Repeat the data exactly, leaving out any image.
Supplied data: Begin
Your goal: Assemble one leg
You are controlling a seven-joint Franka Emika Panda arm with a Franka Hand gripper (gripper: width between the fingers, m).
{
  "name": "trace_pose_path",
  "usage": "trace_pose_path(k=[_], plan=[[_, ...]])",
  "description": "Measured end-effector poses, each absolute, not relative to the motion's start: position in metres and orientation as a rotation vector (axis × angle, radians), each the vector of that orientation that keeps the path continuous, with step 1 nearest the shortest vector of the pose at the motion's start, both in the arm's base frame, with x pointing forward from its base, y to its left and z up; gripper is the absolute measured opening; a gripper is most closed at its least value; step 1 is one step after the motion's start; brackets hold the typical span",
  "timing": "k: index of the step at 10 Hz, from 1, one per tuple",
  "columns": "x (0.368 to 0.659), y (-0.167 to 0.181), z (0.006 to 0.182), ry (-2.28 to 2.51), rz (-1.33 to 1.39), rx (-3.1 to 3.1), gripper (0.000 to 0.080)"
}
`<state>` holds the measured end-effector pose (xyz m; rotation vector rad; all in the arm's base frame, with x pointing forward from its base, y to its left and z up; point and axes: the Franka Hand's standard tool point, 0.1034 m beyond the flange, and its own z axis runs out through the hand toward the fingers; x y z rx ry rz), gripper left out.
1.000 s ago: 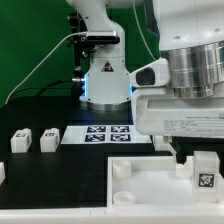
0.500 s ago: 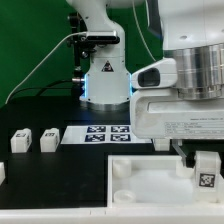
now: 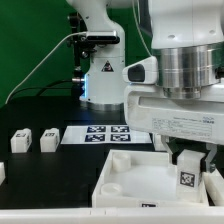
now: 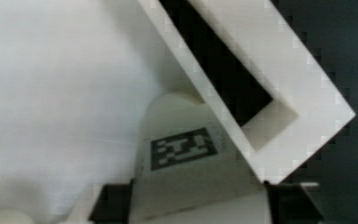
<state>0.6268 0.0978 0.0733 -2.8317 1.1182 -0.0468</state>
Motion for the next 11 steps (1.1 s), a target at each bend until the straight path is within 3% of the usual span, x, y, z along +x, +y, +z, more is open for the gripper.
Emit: trace_pose_path(k=[5,7,11], plan=[[0.626,0.103,0.079,1.102,-0.040,-2.833,0.0333],[0.632,0.106,0.095,1.097,-0.064,-2.814,0.0607],[0.635,0.109,0.104,1.089,-0.080,-2.807,0.0648]])
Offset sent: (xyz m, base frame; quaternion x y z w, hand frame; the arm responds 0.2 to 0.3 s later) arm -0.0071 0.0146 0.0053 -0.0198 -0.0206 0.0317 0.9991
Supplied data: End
__Solution for this problem__:
Your goal: Assemble one leg
You are controlling a seven-joint Franka Emika Panda arm with a Franka Hand gripper (gripper: width between the fingers, m).
{
  "name": "trace_pose_path",
  "usage": "trace_pose_path(k=[_], plan=[[_, ...]])",
  "description": "Measured end-effector poses, each absolute, not relative to the motion's start: position in metres and orientation as a rotation vector (axis × angle, radians), each the vector of that orientation that keeps the path continuous, with step 1 nearest the shortest vector of the pose at the motion's start, both in the arm's base frame, with x pointing forward from its base, y to its left and z up; gripper is the absolute measured opening; a gripper is most closed at its least value; step 1 is one step after the motion's start; brackets hold the typical span",
  "timing": "k: index of the step at 10 Hz, from 1, one per tuple",
  "columns": "x (0.368 to 0.659), y (-0.167 to 0.181), z (0.006 to 0.182), ry (-2.28 to 2.51), rz (-1.33 to 1.39), rx (-3.1 to 3.1), gripper (0.000 to 0.080)"
}
`<state>` holds the measured end-effector pose (xyz m; rotation vector rad; all in the arm's base frame, with x pointing forward from its base, y to its left and z up; point and axes: the Franka Hand's standard tool point, 0.1034 m beyond the flange, and its own z axis runs out through the hand toward the fingers; x y z rx ry rz), gripper left out.
1.000 s ago: 
0.500 s ago: 
now: 
now: 
<state>0.6268 0.0978 0.0733 -2.8317 1.1182 -0.0468</state>
Motion for the next 11 steps (1.1 s), a target at each bend until the straight path is within 3% of the usual span, x, y, z along +x, +y, +z, more is open for the gripper.
Emit: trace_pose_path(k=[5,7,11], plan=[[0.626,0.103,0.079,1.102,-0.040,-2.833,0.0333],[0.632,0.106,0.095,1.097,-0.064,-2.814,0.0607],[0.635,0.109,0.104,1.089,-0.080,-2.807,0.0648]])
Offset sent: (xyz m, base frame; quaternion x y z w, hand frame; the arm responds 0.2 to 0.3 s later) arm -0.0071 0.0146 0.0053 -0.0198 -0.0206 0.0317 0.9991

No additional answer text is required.